Assigned task:
Once the pictures are removed, reproduce what is left of the data below exactly.

Segment Open

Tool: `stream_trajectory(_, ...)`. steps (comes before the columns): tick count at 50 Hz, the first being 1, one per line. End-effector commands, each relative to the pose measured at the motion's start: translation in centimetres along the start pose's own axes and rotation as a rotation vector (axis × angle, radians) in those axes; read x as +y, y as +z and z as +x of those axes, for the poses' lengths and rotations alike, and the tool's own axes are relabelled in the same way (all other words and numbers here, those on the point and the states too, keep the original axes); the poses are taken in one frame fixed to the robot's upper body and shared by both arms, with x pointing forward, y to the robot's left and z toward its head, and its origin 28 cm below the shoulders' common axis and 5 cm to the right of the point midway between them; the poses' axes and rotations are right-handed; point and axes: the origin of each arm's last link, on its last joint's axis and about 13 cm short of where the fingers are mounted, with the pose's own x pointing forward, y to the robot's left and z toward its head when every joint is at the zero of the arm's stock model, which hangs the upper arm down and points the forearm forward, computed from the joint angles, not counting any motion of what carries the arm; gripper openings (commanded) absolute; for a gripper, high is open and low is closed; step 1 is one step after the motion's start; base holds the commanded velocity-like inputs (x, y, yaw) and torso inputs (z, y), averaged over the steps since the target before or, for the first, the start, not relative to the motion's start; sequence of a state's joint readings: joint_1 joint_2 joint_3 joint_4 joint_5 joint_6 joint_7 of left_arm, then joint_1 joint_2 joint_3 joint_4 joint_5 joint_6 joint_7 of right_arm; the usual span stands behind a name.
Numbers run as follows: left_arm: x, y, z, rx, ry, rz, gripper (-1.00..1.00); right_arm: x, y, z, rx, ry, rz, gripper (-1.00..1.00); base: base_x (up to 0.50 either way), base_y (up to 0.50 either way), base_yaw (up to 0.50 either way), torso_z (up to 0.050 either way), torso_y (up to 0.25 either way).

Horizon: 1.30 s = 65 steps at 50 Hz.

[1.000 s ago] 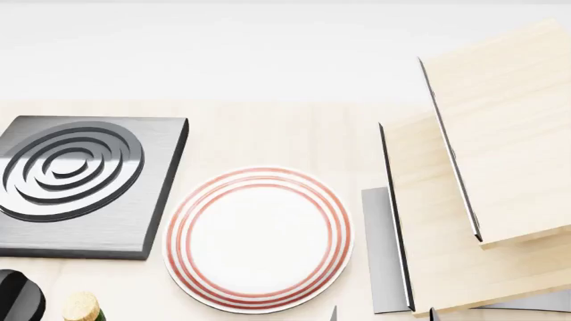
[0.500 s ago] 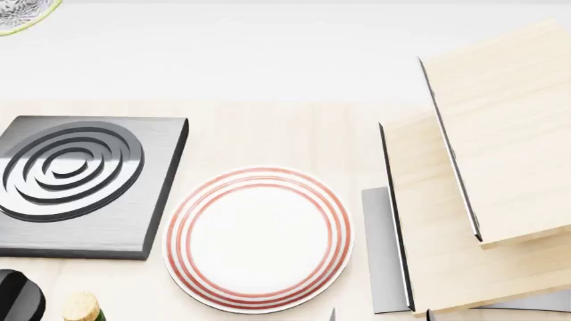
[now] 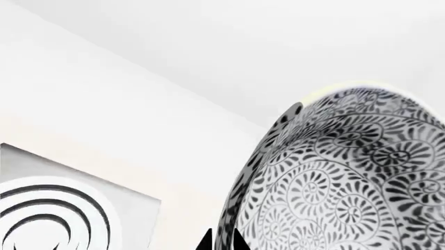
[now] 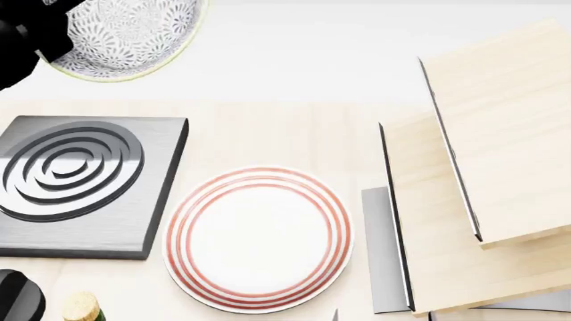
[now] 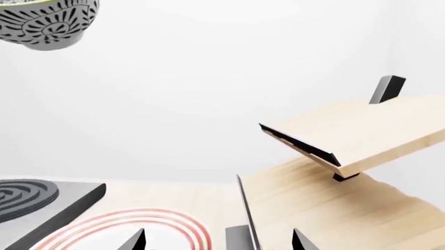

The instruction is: Pick up the akita bowl and put it on the plate.

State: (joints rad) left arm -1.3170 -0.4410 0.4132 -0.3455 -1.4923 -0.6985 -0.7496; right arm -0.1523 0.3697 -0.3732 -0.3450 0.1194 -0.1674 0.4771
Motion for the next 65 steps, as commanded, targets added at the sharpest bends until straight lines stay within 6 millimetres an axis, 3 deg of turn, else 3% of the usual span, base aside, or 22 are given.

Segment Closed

Written reply:
Tool: `stream_trajectory(_, ...)`. steps (comes before the columns): tick count at 50 Hz, the first being 1, one per line. End-effector commands, each relative to the pose measured at the motion's start: translation in centimetres along the start pose's own axes and rotation as a rotation vector (axis × angle, radians) in those axes; read x as +y, y as +z and z as +x of those axes, for the poses' lengths and rotations alike, and the tool's own axes are relabelled in the same way (all other words and numbers here, those on the point and the states too, keep the original axes); the poses are taken in one frame fixed to the robot's upper body and shared by both arms, with x pointing forward, y to the robot's left and z toward its head, and its origin 28 cm below the shoulders' common axis and 5 cm to the right of the point midway between them; the poses' axes and rotations are right-handed; point and axes: the origin of each arm's last link, on its last joint's axis and about 13 cm short of where the fingers are mounted, with the pose's own x pointing forward, y to the robot's left and z toward its head when every joint is at the zero of the arm's stock model, which hangs the upper arm down and points the forearm forward, computed from the joint angles, not counting any motion of what carries the arm; gripper openings (commanded) absolute; for a gripper, high is open and low is closed; step 1 is one step after the motion's start; base holds the commanded velocity-like inputs (x, y, yaw) and torso inputs (z, y), averaged over the steps since the target before or, for the first, the start, not relative to the motion's start; sequence of a state's joint readings: joint_1 joint_2 joint_3 joint_4 joint_5 joint_6 joint_7 of left_arm, then joint_1 joint_2 joint_3 joint_4 joint_5 joint_6 joint_7 of right_arm; the usual span stands behind a name.
Numbers run as follows: left_arm: x, y, z, rx, ry, rz, gripper (-1.00..1.00); right_arm: x, y, z, rx, ry, rz, gripper (-1.00..1.00); base: base_x (up to 0.50 either way), base_y (up to 0.50 either way), base_yaw (up to 0.50 either way), torso_z (up to 0.050 either way), torso_y (up to 0.25 either way).

Horizon: 1.30 s = 65 steps at 50 Hz.

[1.000 s ago] 
[0.500 s ago] 
[now] 
[now] 
[now] 

The instruction is: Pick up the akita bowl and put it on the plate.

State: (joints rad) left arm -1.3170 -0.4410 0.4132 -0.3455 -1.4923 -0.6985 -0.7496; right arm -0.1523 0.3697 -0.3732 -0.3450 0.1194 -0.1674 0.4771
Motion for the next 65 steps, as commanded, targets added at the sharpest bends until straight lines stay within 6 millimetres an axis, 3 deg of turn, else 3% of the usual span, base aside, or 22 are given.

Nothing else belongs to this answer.